The advertisements and media images play to the idea that men are supposed to be "all ready" the instant they get a flash of a breast. That, we feel, is UNHEALTHY! However, breasts are a part of our femininity as women, and men can be, and ARE drawn to the whole female. It is indeed the whole woman, the entire feminine being who kindles and fans the flame of sexual desire for men.
On this website we aim to fight back against this sad trend where breasts are "elevated" into objects of automatic "turn-on" for men. Keep in mind, though, that this is NOT men's fault, because they have been culturally conditioned to see breasts that way.
So let breasts be like legs, hips, neck, face, and all the other body parts of a female—part of the whole female (and it's the whole that is sexually attractive to men). Breasts tie in with maternity: they signal that the woman is mature, capable of bearing and nursing children. They also REMIND us of their precious life-giving part in child-rearing. Perhaps YOU yourself were once nourished by those magnificent organs!
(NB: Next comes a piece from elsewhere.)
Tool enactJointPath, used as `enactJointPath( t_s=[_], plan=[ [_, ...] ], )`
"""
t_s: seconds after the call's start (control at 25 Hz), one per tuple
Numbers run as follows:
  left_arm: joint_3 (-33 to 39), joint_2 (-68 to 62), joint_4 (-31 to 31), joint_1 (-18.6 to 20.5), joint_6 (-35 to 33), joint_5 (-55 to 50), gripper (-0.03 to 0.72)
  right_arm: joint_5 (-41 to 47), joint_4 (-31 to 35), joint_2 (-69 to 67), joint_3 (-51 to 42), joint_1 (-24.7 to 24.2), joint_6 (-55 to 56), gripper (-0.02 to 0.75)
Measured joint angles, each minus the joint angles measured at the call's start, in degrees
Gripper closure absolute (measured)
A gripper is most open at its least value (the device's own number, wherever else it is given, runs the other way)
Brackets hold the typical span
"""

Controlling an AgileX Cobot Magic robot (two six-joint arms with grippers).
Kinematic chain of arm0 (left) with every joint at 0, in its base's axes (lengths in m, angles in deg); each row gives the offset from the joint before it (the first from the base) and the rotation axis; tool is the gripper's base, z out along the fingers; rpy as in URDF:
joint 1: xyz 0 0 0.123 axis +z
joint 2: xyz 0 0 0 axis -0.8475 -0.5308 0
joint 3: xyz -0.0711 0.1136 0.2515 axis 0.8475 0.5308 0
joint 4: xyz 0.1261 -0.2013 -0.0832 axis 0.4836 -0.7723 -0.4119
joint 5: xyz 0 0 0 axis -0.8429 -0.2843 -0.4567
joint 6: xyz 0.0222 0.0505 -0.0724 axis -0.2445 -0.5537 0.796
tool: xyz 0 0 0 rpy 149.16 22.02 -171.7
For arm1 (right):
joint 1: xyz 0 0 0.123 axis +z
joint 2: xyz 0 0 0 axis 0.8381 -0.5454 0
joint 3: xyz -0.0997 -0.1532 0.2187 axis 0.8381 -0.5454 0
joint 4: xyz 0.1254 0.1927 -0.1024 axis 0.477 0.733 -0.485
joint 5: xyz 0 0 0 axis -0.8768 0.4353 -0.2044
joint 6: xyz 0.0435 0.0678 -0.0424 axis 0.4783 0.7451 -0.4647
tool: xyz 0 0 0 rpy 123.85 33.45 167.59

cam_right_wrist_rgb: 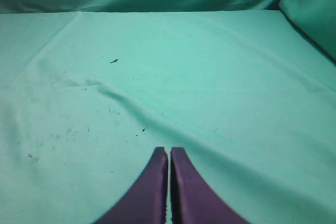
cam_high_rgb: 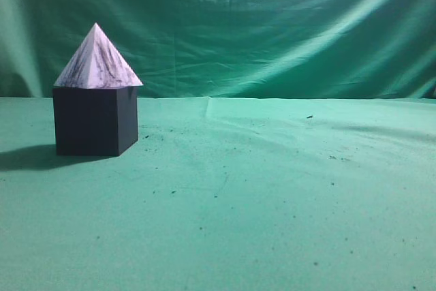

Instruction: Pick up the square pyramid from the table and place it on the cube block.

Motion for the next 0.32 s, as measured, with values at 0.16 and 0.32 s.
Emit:
enactJointPath(
  t_s=[0.16,0.32],
  plan=[
    [0.0,0.0,0.0,0.0,0.0,0.0,0.688,0.31,0.04,0.0,-0.09,0.0,0.0,0.738],
    [0.0,0.0,0.0,0.0,0.0,0.0,0.688,0.31,0.13,0.0,-0.09,0.0,0.0,0.738]
  ],
)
Some people mention to us Song of Solomon, which mentions breasts in a sexual context. People say that proves breasts are supposed to be "sexual." Keep in mind Song of Solomon CLEARLY places breasts on the same level as other body parts, such as the teeth, neck, and hair. Think of breasts both as "ornaments" (pretty) and as "magnificent" (because of their function—the process of milk production and breastfeeding is QUITE intricate). Song of Solomon definitely gives the picture of the WHOLE FEMALE as being attractive... (including breasts) but it does not in any way show breasts as some focal "ogle" point.
The LESS women breastfeed, the LESS people get to see the real purpose of breasts. At the same time media everywhere touts the view of female breasts as sexual. That in turn makes it harder for women to breastfeed, since many of the reasons for not breastfeeding are linked to the sexualization of breasts.
So the less women breastfeed, the harder it becomes for women to breastfeed. We have a cycle that self-promotes the view that the main purpose of female breasts is for something else than feeding babies!